• _Required action_
Print the line that contains "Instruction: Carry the" and every line that follows it in the data below, ending with the final line; include nothing else.
(Exercise material Opens)
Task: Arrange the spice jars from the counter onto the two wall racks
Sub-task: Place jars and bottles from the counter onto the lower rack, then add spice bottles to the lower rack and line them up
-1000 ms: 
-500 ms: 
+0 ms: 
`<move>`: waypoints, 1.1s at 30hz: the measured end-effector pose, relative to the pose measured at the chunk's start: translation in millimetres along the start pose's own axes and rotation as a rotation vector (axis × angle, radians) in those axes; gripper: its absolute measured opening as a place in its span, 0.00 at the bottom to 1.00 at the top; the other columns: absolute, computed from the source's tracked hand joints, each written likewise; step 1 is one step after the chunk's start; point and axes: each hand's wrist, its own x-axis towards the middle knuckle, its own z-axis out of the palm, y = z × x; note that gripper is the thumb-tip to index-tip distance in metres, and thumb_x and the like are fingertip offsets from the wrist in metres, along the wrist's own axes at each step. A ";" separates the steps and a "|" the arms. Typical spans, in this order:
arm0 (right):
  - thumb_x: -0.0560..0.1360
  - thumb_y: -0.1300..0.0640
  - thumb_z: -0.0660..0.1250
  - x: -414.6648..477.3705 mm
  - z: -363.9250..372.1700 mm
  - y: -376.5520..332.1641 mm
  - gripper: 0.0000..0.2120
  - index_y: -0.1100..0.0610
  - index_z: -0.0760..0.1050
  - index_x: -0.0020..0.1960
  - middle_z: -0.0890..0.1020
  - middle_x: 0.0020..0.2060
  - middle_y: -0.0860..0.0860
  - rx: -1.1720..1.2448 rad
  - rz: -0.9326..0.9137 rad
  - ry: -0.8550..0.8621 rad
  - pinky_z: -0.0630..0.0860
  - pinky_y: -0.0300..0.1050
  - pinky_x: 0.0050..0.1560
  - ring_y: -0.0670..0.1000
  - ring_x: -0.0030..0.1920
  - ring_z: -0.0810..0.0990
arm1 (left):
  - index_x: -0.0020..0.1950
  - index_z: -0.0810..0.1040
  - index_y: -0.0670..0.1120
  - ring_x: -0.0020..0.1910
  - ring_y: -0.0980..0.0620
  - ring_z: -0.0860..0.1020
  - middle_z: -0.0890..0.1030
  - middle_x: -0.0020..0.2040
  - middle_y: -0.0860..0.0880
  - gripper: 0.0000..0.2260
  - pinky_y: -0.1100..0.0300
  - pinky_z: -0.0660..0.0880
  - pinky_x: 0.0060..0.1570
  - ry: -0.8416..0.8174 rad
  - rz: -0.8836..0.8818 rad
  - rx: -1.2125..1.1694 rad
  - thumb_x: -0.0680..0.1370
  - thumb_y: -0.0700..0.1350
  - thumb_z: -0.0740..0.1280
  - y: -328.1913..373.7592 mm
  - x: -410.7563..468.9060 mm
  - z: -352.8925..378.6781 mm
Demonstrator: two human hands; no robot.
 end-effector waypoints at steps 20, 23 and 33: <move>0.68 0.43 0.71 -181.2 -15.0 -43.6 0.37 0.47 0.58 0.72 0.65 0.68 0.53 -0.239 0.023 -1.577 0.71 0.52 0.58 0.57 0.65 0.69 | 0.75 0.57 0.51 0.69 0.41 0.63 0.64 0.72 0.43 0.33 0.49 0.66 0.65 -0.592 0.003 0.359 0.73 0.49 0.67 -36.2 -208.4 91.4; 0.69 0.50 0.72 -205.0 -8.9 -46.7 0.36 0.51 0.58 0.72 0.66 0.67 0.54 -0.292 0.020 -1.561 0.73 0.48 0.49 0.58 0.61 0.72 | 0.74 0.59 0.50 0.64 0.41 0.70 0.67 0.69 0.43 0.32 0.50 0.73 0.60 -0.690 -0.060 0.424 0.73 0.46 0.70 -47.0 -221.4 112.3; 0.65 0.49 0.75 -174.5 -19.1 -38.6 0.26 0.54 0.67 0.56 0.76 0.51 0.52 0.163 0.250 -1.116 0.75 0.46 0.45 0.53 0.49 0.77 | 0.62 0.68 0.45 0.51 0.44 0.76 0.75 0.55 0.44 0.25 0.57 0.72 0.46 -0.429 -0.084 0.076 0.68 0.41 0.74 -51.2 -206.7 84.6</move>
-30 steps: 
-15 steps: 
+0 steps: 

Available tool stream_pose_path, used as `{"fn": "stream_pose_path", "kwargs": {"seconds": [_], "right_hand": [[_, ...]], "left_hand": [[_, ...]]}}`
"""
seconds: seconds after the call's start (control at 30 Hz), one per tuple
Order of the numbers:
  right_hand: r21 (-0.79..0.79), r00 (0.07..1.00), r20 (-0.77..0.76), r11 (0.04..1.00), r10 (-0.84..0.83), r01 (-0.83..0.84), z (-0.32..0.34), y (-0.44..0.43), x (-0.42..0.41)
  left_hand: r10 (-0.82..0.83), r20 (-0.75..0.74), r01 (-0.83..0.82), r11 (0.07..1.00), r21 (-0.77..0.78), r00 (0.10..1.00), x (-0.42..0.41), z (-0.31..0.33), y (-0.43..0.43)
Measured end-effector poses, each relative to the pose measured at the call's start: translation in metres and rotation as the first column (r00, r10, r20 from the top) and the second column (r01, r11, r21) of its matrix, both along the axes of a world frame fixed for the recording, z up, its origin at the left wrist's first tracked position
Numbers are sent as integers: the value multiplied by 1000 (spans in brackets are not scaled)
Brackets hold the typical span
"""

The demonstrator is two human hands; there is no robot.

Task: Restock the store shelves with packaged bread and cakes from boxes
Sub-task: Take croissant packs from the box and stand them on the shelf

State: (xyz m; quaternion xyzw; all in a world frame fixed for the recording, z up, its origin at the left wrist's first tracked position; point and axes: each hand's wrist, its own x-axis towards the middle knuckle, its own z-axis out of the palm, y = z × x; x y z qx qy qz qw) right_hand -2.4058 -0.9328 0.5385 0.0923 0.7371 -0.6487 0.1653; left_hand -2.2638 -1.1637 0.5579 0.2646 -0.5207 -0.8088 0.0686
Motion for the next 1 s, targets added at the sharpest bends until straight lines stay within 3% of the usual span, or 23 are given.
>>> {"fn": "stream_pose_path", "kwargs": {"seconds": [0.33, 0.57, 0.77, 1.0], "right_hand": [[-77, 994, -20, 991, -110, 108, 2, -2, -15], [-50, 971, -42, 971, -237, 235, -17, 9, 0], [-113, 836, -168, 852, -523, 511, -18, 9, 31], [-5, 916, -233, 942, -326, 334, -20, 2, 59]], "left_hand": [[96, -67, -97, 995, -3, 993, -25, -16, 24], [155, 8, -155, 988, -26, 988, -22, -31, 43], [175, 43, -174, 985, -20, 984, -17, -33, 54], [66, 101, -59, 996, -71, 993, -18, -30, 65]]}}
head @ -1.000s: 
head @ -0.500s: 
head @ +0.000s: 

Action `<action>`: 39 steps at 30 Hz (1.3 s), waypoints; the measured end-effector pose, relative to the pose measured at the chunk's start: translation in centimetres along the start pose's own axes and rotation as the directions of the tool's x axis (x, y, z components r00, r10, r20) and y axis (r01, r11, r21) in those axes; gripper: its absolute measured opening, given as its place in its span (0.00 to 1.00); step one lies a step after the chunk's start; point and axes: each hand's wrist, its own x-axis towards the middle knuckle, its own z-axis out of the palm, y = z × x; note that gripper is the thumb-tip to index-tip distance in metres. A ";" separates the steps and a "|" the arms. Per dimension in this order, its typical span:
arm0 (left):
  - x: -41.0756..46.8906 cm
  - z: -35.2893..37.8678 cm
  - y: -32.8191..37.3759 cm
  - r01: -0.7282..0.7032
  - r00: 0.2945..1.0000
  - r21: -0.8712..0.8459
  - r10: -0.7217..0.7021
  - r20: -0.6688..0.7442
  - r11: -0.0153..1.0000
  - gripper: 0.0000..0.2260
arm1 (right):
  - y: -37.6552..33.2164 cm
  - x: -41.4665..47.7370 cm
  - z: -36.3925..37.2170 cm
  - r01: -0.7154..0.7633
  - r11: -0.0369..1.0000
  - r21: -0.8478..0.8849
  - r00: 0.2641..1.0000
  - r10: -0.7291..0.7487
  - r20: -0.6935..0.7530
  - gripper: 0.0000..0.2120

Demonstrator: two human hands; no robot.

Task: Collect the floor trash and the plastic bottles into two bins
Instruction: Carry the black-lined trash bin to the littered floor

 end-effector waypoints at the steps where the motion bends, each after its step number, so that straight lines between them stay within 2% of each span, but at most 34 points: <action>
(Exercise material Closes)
• _Answer section_
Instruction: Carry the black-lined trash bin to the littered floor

 end-effector waypoints at the steps where the motion bends, each after its step number, so that straight lines between them stay within 2% of each span, but at most 34 points: <action>

No part of the answer remains open.